PROBLEM TO WORK ON: The lines to extract run from the first line of the entries through the line that contains "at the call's"; reproduce exactly those lines and no others.

[Opening DATA section]

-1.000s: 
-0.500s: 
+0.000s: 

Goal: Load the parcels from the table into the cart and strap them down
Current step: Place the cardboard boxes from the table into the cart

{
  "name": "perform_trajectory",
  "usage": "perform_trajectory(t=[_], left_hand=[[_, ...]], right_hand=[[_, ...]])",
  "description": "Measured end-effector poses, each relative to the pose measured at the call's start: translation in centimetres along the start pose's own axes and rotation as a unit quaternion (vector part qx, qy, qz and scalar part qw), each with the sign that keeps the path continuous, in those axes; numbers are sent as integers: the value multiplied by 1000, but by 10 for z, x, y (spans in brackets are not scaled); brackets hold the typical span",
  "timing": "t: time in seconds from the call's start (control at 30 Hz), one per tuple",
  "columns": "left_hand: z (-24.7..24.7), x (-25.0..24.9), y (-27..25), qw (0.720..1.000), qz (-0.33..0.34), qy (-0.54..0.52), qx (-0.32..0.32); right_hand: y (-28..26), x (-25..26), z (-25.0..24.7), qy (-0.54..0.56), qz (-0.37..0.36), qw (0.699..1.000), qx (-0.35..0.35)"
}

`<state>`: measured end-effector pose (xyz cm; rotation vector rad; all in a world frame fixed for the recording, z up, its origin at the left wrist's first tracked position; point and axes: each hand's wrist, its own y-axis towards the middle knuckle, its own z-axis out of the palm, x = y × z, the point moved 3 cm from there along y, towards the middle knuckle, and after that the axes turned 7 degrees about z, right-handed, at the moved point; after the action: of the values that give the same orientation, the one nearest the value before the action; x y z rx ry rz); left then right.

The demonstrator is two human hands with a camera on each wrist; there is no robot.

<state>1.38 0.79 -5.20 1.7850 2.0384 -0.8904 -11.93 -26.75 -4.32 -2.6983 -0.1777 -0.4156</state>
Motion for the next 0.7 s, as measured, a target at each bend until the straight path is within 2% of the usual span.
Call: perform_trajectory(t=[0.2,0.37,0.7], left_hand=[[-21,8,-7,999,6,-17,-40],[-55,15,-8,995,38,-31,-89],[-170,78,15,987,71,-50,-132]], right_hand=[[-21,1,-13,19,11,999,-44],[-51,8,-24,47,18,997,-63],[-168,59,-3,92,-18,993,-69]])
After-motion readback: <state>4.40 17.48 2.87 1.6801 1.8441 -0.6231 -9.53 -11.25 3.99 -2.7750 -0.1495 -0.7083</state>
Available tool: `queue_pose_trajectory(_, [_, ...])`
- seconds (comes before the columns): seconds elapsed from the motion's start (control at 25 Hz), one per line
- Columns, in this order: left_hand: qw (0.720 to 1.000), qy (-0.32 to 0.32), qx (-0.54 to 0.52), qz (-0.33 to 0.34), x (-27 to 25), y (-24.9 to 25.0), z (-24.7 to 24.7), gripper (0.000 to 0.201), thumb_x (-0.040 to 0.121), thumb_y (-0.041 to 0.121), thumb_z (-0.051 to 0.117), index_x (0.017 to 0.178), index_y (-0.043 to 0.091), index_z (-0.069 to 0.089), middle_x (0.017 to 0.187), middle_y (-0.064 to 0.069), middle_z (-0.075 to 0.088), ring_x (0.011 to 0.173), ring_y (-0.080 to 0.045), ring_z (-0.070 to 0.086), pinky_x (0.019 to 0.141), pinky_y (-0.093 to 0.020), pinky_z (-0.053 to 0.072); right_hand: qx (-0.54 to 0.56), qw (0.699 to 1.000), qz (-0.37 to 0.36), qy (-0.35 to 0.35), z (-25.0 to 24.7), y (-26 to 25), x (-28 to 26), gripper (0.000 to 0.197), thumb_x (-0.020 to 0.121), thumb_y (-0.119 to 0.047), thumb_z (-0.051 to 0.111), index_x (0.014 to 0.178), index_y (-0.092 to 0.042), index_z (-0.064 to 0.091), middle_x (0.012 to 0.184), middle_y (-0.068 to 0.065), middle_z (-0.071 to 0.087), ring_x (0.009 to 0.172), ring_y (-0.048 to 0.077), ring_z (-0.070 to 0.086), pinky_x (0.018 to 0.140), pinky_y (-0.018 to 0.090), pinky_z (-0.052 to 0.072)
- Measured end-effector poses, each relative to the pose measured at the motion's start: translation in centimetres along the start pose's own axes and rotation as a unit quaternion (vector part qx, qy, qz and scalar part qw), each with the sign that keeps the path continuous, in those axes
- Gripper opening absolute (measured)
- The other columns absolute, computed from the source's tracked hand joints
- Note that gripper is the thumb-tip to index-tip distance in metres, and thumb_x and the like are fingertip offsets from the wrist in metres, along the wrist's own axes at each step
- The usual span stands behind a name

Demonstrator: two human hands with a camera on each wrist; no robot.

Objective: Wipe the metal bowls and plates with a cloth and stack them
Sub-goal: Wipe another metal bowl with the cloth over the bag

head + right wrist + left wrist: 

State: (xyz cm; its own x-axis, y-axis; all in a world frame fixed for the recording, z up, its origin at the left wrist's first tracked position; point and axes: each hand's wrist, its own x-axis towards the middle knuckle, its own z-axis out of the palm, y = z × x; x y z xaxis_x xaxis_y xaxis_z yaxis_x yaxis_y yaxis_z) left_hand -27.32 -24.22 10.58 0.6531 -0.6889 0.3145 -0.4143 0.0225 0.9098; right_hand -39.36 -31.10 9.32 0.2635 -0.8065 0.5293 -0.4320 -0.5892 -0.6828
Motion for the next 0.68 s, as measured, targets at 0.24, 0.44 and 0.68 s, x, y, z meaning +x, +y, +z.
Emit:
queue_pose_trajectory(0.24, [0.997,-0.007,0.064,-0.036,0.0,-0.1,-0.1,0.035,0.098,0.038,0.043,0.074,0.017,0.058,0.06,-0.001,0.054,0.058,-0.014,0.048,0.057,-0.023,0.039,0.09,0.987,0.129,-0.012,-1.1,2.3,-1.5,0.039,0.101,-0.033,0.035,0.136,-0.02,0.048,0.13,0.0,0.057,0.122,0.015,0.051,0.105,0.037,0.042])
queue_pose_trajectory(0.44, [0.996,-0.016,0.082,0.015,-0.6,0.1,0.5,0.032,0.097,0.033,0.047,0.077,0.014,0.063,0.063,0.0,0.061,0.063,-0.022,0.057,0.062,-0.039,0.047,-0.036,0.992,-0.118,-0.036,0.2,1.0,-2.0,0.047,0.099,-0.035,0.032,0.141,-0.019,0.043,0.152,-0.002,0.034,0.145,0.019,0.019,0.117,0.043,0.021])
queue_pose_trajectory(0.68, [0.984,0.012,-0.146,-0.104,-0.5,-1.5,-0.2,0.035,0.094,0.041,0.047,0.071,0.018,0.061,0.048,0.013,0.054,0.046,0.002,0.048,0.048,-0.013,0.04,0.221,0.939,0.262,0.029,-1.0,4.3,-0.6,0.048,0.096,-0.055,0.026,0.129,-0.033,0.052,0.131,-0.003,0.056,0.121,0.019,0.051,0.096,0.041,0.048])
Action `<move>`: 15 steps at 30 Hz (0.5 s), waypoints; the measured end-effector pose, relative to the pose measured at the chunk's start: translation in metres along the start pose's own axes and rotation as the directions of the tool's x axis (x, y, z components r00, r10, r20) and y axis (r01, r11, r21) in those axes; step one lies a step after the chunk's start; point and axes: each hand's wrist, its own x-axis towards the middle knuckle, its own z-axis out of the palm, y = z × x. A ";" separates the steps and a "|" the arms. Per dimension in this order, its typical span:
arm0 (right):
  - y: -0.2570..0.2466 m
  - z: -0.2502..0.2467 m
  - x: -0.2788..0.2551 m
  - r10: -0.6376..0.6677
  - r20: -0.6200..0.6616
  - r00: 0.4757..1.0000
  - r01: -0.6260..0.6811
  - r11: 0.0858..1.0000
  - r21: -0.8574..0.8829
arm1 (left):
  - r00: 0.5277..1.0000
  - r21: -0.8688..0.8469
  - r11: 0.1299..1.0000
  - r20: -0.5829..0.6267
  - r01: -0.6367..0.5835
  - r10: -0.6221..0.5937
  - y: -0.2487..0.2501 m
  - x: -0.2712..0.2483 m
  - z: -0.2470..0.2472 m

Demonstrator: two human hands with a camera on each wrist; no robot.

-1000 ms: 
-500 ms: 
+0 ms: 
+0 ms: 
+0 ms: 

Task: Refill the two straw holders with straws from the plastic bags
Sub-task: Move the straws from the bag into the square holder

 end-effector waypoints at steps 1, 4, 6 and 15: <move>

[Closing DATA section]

PROBLEM SOLUTION:
-1.000s: 
-0.500s: 
+0.000s: 

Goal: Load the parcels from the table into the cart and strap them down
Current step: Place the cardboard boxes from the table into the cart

{
  "name": "perform_trajectory",
  "usage": "perform_trajectory(t=[_], left_hand=[[_, ...]], right_hand=[[_, ...]])",
  "description": "Measured end-effector poses, each relative to the pose measured at the call's start: translation in centimetres along the start pose's own axes and rotation as a unit quaternion (vector part qx, qy, qz and scalar part qw), each with the sign that keeps the path continuous, in those axes; numbers are sent as integers: the value multiplied by 1000, but by 10 for z, x, y (spans in brackets are not scaled); brackets hold the typical span",

The output returned above is complete.